Location is paramount to any successful restaurant opening. The location you land on will determine whether your new venue will succeed or fail—so don’t approach it lightly.

Here are some questions to ask before landing at a restaurant location.

Are there planning regulations I should consider?

Commercial buildings are classified based on their use. If your premises wasn’t previously used as a hospitality venue, it may be under a different classification.

In which case you’ll need additional planning permission from your local council to change its classification.

Restaurants and bars are classed as A3 buildings – if the building you’re expanding into is of a different class, you’ll need planning permission in order to run a hospitality business from that building.

Who are my target customers?

You should have outline target audience in business plan.

Consider too where your target audience intersects. London wine bar and restaurant Humble Grape carefully picked their London locations so they could take full advantage of both weekday office trade and weekend trade – both of which were often the same people.

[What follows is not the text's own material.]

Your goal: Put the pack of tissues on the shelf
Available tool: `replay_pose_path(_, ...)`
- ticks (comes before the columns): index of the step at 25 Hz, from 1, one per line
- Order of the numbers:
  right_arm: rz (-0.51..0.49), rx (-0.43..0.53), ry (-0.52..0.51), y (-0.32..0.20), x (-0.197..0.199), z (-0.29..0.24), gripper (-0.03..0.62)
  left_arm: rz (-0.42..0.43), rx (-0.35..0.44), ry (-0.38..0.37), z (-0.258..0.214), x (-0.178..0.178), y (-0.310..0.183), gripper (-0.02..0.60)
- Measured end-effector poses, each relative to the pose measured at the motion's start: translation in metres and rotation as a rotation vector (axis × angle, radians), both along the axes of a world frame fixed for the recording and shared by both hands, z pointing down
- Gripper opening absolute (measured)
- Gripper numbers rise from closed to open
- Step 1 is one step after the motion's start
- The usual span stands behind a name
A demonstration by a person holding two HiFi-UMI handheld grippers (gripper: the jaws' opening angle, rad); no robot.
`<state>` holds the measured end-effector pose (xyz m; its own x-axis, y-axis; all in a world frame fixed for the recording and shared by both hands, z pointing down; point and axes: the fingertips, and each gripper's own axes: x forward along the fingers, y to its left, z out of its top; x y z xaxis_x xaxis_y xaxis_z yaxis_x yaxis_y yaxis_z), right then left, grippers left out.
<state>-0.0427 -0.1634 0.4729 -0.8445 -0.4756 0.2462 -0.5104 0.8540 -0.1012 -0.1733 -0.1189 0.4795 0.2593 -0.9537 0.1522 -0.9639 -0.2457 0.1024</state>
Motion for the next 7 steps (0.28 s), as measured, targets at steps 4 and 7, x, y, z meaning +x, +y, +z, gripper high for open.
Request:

“Many of our locations share customers,” says Kevin Coatzee, Head of People and Operations. “People who visit our Fleet Street location after work will come to Battersea or Islington on the weekend. We want to ensure they get something different, that it’s not just the same everywhere.”

Does the location have considerable foot or car traffic?

While the location isn’t everything (food, drinks and service obviously play a role too), opening a restaurant in a high foot traffic area could have a big impact on how it performs. The more people pass by, the greater your chances of attracting newcomers.

Is there competition?

Let’s say you’ve found the perfect location: minimal start-ups costs, a local demographic that fits your ideal buyer persona, foot traffic for days. But wait—there’s a competitor on the same street with a near-identical offering to yours.

Realising this too late could set you back, so get an idea of the competitor landscape in which area you’ve set your sights on.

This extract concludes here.